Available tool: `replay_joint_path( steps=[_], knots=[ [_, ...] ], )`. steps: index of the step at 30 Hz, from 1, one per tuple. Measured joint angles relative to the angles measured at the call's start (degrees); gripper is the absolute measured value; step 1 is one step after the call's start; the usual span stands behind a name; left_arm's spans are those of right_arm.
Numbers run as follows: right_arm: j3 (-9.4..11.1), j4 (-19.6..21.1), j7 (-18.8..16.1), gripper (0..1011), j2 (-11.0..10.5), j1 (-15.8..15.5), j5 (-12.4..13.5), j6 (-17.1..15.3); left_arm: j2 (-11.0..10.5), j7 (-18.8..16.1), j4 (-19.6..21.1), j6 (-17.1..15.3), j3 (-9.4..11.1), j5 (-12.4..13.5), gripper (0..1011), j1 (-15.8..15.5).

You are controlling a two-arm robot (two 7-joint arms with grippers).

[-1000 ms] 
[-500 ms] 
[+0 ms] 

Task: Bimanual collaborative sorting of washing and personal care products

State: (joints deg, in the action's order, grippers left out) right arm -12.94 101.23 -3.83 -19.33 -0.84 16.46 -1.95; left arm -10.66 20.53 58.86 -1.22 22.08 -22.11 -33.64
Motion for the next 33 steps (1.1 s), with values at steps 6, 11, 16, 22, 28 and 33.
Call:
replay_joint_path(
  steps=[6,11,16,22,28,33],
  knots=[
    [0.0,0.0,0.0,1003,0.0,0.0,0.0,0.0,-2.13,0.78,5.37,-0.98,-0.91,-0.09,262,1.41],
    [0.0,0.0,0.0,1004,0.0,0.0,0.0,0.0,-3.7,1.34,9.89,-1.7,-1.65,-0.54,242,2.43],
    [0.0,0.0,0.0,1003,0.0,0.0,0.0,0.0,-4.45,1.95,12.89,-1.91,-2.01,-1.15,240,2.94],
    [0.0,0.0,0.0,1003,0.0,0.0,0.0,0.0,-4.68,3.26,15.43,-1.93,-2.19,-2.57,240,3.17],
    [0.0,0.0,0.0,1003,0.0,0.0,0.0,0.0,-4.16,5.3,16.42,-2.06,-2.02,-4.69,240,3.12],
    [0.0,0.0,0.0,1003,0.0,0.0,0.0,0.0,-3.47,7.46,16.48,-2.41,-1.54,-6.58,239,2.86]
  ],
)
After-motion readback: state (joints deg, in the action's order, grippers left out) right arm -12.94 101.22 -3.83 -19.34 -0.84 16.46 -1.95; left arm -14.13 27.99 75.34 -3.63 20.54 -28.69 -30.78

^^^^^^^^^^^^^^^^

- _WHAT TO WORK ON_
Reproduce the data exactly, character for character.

- _ANSWER SECTION_
Available tool: `replay_joint_path( steps=[_], knots=[ [_, ...] ], )`. steps: index of the step at 30 Hz, from 1, one per tuple. Measured joint angles relative to the angles measured at the call's start (degrees); gripper is the absolute measured value; step 1 is one step after the call's start; the usual span stands behind a name; left_arm's spans are those of right_arm.
Numbers run as follows: right_arm: j3 (-9.4..11.1), j4 (-19.6..21.1), j7 (-18.8..16.1), gripper (0..1011), j2 (-11.0..10.5), j1 (-15.8..15.5), j5 (-12.4..13.5), j6 (-17.1..15.3); left_arm: j2 (-11.0..10.5), j7 (-18.8..16.1), j4 (-19.6..21.1), j6 (-17.1..15.3), j3 (-9.4..11.1), j5 (-12.4..13.5), gripper (0..1011), j1 (-15.8..15.5).

You are controlling a two-arm robot (two 7-joint arms with grippers).

[-1000 ms] 
[-500 ms] 
[+0 ms] 

Task: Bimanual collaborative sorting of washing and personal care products

State: (joints deg, in the action's order, grippers left out) right arm -12.94 101.23 -3.83 -19.33 -0.84 16.46 -1.95; left arm -10.66 20.53 58.86 -1.22 22.08 -22.11 -33.64
Motion for the next 33 steps (1.1 s), with values at steps 6, 11, 16, 22, 28 and 33.
Call:
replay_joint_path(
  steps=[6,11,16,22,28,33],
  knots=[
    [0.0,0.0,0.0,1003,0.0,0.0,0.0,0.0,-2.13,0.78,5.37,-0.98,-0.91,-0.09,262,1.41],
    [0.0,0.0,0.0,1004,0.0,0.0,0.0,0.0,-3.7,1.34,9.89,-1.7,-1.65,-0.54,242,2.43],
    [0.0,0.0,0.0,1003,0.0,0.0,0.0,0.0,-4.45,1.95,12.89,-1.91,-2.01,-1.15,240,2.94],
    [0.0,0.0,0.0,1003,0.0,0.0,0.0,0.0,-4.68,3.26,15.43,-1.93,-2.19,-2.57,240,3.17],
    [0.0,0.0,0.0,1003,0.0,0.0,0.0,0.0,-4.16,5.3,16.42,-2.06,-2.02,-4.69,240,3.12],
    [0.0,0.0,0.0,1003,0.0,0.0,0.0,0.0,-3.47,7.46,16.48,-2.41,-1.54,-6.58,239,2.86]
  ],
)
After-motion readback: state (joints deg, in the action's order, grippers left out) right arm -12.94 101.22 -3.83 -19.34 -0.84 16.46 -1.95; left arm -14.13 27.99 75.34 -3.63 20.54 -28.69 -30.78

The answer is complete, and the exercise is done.